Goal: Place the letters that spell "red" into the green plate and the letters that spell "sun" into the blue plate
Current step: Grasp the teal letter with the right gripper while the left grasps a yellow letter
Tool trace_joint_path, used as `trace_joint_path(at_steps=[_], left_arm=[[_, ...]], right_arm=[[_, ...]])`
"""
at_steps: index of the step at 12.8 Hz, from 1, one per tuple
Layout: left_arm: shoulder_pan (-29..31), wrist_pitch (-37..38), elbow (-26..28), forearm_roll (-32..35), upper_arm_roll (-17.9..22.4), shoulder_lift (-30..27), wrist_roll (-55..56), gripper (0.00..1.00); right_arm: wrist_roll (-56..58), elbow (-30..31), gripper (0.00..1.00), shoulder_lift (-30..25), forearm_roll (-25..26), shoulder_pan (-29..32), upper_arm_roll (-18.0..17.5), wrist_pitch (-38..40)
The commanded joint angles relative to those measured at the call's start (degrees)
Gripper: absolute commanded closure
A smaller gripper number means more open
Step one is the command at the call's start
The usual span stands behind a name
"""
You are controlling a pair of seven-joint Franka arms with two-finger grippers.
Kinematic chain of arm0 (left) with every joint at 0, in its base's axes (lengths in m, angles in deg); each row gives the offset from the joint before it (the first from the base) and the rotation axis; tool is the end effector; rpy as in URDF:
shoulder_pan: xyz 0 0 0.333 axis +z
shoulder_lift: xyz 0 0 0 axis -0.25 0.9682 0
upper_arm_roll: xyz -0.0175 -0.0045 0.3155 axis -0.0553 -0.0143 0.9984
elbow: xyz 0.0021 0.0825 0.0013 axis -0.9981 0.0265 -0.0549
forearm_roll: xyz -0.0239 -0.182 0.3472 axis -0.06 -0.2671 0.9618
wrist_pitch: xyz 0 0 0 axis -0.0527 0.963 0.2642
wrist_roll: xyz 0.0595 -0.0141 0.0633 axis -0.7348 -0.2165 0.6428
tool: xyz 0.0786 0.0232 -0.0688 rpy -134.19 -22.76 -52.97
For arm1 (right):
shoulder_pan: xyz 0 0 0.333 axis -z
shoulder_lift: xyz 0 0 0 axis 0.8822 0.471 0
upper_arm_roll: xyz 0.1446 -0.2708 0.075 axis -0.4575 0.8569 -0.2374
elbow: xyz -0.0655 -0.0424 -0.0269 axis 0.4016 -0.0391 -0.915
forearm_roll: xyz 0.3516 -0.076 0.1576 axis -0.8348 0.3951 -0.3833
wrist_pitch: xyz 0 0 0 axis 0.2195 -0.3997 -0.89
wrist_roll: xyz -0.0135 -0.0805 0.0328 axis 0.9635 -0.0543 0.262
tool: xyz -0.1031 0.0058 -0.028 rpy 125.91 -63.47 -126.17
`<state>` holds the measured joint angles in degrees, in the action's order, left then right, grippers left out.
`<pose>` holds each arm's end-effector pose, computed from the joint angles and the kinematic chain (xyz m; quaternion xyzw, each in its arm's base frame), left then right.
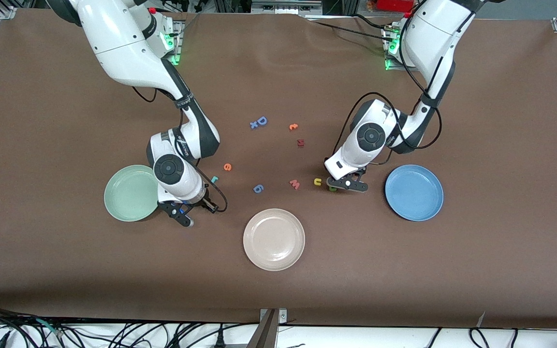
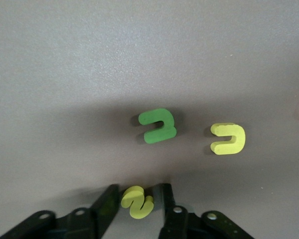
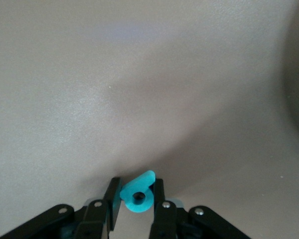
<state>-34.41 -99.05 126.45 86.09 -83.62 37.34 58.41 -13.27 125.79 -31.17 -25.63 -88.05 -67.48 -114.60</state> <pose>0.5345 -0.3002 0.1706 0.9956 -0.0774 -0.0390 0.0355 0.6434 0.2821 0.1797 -0.9509 0.3091 -0.0136 0.0065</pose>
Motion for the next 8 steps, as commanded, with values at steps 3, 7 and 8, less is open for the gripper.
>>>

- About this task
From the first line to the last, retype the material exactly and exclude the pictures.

- Answer space
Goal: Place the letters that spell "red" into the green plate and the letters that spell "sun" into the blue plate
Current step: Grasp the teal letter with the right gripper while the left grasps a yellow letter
Tool trace_joint_path, used as `trace_joint_path(at_steps=[_], left_arm=[[_, ...]], right_arm=[[_, ...]])`
"""
at_steps: index of the step at 12.8 Hz, from 1, one per tuple
Layout: left_arm: shoulder_pan (-29..31), wrist_pitch (-37..38), elbow (-26..28), forearm_roll (-32..35), upper_arm_roll (-17.9..22.4), shoulder_lift (-30..27), wrist_roll (-55..56), gripper (0.00..1.00); right_arm: wrist_roll (-56..58), elbow (-30..31), gripper (0.00..1.00), shoulder_lift (-30..25), forearm_roll (-25..26), shoulder_pan (-29..32), upper_arm_roll (-18.0..17.5), wrist_pitch (-38..40)
The commanded joint angles relative to those measured at the call's start (degrees)
Gripper: absolute commanded closure
A smaller gripper number means more open
Step one is the command at the call's start
The usual span stands behind a name
"""
You are controlling a pair of seven-joint Franka arms with two-finger grippers.
Kinematic chain of arm0 (left) with every joint at 0, in its base's axes (lengths in m, angles in deg); each row gives the offset from the joint before it (the first from the base) and the rotation axis; tool is the end effector; rpy as in URDF:
shoulder_pan: xyz 0 0 0.333 axis +z
shoulder_lift: xyz 0 0 0 axis -0.25 0.9682 0
upper_arm_roll: xyz -0.0175 -0.0045 0.3155 axis -0.0553 -0.0143 0.9984
elbow: xyz 0.0021 0.0825 0.0013 axis -0.9981 0.0265 -0.0549
forearm_roll: xyz -0.0239 -0.182 0.3472 axis -0.06 -0.2671 0.9618
wrist_pitch: xyz 0 0 0 axis -0.0527 0.963 0.2642
wrist_roll: xyz 0.0595 -0.0141 0.0633 axis -0.7348 -0.2165 0.6428
tool: xyz 0.0786 0.0232 -0.0688 rpy -134.19 -22.76 -52.97
For arm1 (right):
shoulder_pan: xyz 0 0 0.333 axis -z
shoulder_lift: xyz 0 0 0 axis 0.8822 0.471 0
upper_arm_roll: xyz 0.1446 -0.2708 0.075 axis -0.4575 0.8569 -0.2374
elbow: xyz -0.0655 -0.0424 -0.0269 axis 0.4016 -0.0391 -0.915
forearm_roll: xyz 0.3516 -0.076 0.1576 axis -0.8348 0.3951 -0.3833
wrist_pitch: xyz 0 0 0 axis 0.2195 -0.3997 -0.89
wrist_roll: xyz -0.0135 -0.0805 0.0328 axis 0.9635 -0.0543 0.262
tool: xyz -0.1031 0.0058 -0.028 rpy 125.91 -63.47 -126.17
`<state>` holds the measured joint angles in degrees, in the action's order, left then right, grippers left out.
`<pose>` holds each arm's end-effector pose, computed from the joint angles and the kinematic chain (xyz m; quaternion xyzw, each in its arm's base frame), left then right.
<state>-34.41 -99.05 126.45 86.09 -83.62 37.34 58.41 -13.27 125.79 -31.17 -25.63 -88.05 -67.48 -114.60</state> <pose>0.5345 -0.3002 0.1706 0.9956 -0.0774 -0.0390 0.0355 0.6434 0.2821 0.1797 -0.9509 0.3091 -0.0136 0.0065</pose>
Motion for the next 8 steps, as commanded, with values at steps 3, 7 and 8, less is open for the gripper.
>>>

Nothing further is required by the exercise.